Prävention, Klagen und Strafverfolgung
Frankreichs Regierung arbeitet jetzt an einem Aktionsplan gegen häusliche Gewalt. Bis Ende November sollen Experten von Opferorganisationen, von Polizei, Justiz- und Sozialbehörden nach Lösungen suchen, wie die Gesellschaft Gewalt gegen Frauen wirksamer bekämpfen könnte.
Erste Massnahmen hat die Regierung zur Eröffnung der rund drei Monate dauernden Konferenz angekündigt. Es geht um Verbesserungen bei der Prävention und der Betreuung von Opfern, aber auch bei der Verfolgung der Täter durch die Justiz. Zum Beispiel sollen Frauen künftig ihre Klage bereits im Spital einreichen können, wo sie ihre Verletzungen behandeln lassen.
Spezialisierte Staatsanwälte
Ziel sei es, solche Fälle künftig innerhalb von zwei Wochen abzuschliessen. Die Untersuchung sollen Staatsanwälte führen, die speziell dafür ausgebildet wurden. Dieses Modell wird nun in einigen Amtsbezirken getestet, bevor es auf ganz Frankreich ausgedehnt werden soll.
Weil die Regierung aber das Budget der Justizbehörden nicht aufstocken will, befürchten Staatsanwältinnen und Richter, dass diese Verbesserungen bei den ohnehin überlasteten Justizbehörden zur Verschleppung von Fällen in anderen Bereichen führen wird.
Viel zu wenig Platz in Frauenhäusern?
Fünf Millionen Euro zusätzlich will die Regierung in Verbesserungen bei der Betreuung von Opfern investieren. Bis Anfang nächstes Jahr sollen 1000 zusätzliche Plätze in Frauenhäusern entstehen, als Ergänzung zu den 5000, die es in Frankreich schon gibt. Dies sei viel zu wenig, monieren Frauenorganisationen. Es brauche zumindest 2000 neue Plätze.

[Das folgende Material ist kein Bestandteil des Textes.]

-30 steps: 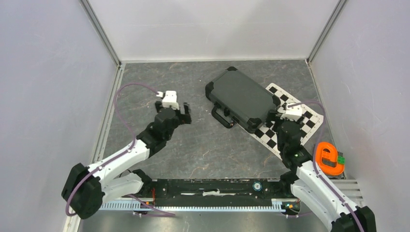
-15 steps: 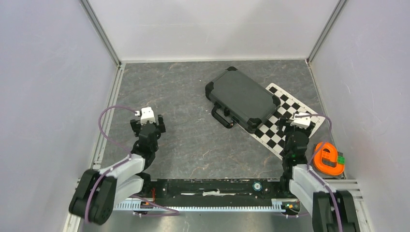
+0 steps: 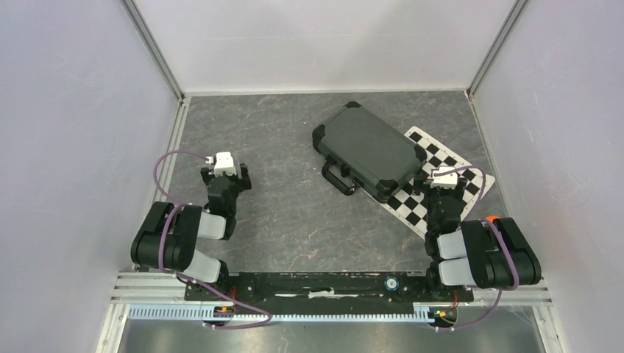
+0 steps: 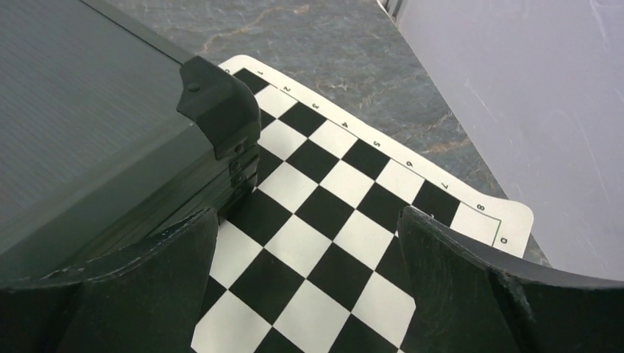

Sie berufen sich dabei auf einen Bericht der nationalen Gleichstellungskommission. Diese hatte der Regierung kürzlich empfohlen, die Mittel für den Kampf gegen häusliche Gewalt und für Opferhilfe massiv zu erhöhen, von bisher rund 80 Millionen Euro auf 500 Millionen. Nach Berechnungen von Frauenorganisationen wäre sogar rund eine Milliarde Euro nötig. Der Schaden für die Opfer und die Gesellschaft sei wesentlich grösser.